Aumento de la frecuencia de orina. Cuando hay demasiado
glucosa en la sangre, se orina con más frecuencia. Es un
mecanismo para expulsar el exceso de glucosa de la sangre.
Esto hace que tengas necesidad de orinar con mucha
frecuencia.
Sed intensa. La necesidad de beber más de lo normal es otro
signo de diabetes, sobre todo si va acompañada de orina
frecuente. La sed es debida a que tu cuerpo necesita agua
para diluir el exceso de glucosa.
Pérdida de peso. Este síntoma es más acusado en la diabetes
tipo I. Debido a que las células no están obteniendo la
cantidad de glucosa que necesitan, el cuerpo busca fuentes
de energía, utilizando la grasa almacenada en el cuerpo para
producir energía. En la diabetes tipo II sucede de forma
gradual, por lo que la pérdida de peso no es significativa.

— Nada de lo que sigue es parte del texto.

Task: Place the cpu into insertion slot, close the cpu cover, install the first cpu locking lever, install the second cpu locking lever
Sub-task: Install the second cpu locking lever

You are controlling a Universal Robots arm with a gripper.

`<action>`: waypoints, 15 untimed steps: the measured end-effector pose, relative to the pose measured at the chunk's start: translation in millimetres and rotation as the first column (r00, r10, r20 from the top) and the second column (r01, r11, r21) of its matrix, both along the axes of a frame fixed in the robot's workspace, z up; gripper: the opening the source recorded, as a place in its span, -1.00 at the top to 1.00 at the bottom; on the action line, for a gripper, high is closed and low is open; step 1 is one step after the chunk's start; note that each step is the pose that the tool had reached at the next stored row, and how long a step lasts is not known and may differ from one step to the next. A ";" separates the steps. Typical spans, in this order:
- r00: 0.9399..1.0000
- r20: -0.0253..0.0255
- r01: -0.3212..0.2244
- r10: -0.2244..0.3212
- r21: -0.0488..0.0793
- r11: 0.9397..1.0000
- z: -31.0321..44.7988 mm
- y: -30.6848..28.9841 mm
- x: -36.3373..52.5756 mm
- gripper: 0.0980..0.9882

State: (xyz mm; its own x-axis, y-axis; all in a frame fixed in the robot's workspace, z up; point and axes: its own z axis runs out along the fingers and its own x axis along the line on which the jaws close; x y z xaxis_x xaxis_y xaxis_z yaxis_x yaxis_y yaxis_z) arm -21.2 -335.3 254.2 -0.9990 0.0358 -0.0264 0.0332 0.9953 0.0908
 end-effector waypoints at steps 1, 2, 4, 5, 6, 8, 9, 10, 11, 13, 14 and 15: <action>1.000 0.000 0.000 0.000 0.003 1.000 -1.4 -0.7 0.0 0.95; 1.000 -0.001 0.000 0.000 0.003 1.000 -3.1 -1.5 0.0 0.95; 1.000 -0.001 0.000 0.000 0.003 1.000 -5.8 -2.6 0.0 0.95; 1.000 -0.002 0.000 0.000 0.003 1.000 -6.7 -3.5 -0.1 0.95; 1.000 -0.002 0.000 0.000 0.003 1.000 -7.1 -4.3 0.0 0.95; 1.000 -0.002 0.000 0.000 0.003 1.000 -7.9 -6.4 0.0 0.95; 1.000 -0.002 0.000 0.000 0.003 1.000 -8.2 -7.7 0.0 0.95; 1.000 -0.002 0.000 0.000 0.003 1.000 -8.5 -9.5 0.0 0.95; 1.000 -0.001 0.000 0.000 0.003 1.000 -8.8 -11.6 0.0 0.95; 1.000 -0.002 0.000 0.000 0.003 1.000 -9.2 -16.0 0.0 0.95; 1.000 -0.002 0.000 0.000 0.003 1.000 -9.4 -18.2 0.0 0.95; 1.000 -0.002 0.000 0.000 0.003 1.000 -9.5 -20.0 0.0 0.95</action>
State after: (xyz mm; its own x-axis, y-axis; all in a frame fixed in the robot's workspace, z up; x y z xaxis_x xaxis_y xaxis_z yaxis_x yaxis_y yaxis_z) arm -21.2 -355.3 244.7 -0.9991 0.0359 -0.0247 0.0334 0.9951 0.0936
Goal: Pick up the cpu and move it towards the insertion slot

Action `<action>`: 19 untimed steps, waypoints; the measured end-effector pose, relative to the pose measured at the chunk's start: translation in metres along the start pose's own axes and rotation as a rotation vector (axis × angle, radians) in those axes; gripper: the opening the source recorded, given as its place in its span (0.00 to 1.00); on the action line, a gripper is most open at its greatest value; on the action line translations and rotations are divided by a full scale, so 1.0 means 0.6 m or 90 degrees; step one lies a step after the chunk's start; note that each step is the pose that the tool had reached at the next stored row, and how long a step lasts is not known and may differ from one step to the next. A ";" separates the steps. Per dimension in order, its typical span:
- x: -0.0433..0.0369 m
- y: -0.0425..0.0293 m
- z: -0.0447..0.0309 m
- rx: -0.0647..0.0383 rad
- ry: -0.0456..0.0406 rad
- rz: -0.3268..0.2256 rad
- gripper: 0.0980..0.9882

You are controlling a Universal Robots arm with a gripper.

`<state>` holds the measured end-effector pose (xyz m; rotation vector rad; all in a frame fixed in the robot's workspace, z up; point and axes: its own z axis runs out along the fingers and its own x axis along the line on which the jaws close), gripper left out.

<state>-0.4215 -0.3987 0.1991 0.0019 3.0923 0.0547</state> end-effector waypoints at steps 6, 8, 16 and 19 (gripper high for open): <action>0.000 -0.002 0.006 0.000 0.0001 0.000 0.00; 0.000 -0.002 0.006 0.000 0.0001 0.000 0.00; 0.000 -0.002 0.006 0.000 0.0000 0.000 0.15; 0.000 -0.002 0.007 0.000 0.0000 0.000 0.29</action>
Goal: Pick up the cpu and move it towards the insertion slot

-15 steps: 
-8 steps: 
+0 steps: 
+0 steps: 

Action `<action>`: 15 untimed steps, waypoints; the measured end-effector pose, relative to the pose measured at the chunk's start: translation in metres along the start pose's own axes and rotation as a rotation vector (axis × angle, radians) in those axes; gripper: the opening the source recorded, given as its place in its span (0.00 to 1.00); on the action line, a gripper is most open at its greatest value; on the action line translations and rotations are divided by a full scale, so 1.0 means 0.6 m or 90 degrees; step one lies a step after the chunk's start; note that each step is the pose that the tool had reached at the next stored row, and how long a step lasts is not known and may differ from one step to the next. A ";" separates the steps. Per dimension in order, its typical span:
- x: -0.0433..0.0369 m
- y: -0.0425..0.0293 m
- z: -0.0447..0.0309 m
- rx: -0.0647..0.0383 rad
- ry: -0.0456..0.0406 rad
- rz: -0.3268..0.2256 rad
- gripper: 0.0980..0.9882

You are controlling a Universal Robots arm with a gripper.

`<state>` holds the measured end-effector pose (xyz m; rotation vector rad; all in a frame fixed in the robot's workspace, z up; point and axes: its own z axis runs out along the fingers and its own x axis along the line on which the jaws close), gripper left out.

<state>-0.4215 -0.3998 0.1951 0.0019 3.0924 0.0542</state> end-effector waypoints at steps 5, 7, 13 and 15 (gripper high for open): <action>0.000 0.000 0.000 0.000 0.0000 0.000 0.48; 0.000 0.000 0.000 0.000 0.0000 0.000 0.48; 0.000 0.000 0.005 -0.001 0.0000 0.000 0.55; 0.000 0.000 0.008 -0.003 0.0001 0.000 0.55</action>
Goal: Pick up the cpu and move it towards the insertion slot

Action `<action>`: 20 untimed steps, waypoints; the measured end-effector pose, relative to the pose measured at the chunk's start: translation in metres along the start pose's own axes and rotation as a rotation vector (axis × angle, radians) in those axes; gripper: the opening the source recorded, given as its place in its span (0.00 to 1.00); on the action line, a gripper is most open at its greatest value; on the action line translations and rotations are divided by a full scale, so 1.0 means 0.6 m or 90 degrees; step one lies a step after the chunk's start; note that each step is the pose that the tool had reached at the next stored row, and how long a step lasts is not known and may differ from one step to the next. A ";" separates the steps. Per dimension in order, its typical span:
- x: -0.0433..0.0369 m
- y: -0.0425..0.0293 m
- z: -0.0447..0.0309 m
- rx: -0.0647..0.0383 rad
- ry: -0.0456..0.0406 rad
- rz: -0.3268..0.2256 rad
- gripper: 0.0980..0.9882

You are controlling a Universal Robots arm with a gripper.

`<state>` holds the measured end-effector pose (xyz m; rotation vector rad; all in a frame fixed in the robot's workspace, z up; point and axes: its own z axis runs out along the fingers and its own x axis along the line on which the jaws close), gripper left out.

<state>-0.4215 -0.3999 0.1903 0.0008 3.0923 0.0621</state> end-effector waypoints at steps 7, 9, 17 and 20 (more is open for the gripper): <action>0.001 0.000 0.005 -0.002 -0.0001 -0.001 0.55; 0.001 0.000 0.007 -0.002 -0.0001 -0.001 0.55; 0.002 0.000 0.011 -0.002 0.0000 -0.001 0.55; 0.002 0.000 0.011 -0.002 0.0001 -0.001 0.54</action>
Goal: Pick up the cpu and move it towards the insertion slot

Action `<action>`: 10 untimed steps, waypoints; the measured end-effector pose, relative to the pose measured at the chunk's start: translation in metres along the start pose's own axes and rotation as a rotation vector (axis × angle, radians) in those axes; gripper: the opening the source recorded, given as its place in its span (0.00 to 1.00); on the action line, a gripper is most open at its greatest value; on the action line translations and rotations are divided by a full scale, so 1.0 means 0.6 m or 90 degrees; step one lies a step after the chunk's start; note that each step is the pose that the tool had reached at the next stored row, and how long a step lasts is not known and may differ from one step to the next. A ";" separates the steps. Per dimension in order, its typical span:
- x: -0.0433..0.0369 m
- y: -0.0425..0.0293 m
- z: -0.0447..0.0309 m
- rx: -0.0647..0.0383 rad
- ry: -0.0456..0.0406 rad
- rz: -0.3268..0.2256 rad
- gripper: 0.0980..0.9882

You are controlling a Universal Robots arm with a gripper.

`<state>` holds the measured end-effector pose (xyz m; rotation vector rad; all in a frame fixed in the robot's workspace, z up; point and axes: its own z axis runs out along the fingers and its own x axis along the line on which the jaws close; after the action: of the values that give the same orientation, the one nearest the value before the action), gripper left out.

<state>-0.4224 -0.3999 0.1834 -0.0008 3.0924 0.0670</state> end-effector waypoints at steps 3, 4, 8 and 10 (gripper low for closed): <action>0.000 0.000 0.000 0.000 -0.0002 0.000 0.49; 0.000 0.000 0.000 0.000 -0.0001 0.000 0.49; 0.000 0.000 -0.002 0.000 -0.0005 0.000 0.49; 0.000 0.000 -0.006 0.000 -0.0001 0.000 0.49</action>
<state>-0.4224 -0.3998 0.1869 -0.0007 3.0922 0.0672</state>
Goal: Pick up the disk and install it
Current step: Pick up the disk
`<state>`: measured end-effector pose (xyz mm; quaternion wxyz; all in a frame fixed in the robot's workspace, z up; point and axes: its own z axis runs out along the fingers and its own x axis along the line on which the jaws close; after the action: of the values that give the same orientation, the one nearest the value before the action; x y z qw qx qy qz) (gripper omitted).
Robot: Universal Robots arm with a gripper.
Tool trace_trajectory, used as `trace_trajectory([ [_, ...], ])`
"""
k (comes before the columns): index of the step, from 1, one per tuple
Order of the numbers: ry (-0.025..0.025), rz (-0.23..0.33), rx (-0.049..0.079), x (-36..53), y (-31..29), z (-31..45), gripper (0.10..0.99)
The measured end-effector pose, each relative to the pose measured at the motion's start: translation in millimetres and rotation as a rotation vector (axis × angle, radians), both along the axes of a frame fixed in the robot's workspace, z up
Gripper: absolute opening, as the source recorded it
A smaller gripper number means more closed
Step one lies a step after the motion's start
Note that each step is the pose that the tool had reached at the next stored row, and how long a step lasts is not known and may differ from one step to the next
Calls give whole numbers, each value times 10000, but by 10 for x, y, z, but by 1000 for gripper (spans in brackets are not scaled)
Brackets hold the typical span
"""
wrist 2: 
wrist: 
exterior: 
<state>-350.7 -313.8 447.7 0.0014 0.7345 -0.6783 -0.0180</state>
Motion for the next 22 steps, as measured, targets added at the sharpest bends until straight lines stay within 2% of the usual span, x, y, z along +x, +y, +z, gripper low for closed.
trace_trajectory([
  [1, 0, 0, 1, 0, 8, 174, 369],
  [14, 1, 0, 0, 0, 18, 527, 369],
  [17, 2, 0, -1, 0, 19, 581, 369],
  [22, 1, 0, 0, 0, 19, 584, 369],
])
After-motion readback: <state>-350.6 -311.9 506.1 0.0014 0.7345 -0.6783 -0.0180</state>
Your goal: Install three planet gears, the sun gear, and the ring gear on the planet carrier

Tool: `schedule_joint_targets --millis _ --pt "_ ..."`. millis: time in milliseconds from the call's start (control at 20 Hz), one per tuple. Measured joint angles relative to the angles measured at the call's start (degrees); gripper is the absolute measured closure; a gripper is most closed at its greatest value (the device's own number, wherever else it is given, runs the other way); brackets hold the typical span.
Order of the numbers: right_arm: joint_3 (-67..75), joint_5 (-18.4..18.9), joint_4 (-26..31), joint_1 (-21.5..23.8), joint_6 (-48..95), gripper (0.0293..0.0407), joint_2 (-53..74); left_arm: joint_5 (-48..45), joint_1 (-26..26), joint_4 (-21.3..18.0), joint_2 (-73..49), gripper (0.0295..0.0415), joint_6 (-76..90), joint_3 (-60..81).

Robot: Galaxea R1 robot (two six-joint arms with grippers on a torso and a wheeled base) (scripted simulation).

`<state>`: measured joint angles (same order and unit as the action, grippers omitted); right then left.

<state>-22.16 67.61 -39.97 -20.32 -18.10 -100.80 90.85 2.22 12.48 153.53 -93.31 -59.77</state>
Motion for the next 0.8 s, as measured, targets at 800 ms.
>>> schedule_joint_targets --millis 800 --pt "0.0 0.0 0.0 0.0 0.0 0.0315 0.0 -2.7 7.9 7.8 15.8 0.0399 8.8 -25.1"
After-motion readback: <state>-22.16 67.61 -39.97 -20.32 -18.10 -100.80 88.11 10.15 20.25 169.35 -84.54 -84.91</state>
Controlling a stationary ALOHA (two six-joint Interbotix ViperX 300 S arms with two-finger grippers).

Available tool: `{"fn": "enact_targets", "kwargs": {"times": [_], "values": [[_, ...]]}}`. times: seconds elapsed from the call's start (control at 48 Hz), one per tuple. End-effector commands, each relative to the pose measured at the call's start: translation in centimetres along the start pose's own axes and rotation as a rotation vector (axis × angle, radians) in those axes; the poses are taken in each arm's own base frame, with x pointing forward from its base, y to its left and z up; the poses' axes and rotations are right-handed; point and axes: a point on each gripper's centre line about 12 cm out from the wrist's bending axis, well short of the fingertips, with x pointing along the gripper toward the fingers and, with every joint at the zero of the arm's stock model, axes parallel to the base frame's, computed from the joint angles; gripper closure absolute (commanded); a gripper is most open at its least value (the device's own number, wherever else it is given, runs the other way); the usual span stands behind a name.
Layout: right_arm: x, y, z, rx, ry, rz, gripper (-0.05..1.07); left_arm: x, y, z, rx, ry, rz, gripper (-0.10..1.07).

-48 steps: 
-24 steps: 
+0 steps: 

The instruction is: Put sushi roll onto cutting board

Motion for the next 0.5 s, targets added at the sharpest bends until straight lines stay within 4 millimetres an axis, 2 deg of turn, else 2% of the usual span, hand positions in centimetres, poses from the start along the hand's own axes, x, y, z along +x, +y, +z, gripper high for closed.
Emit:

Hormigueo y entumecimiento en las manos, pies y pernas. Este
síntoma recibe el nombre de neuropatía. Ocurre de manera
gradual, conforme los altos niveles de glucosa en la sangre
dañan el sistema nervioso, sobre todo en las extremidades.
La neuropatía puede mejorar cuando se controlan
adecuadamente los niveles de glucosa.
Otros síntomas: piel seca, visión borrosa, infecciones
frecuentes, heridas que tardan en curar.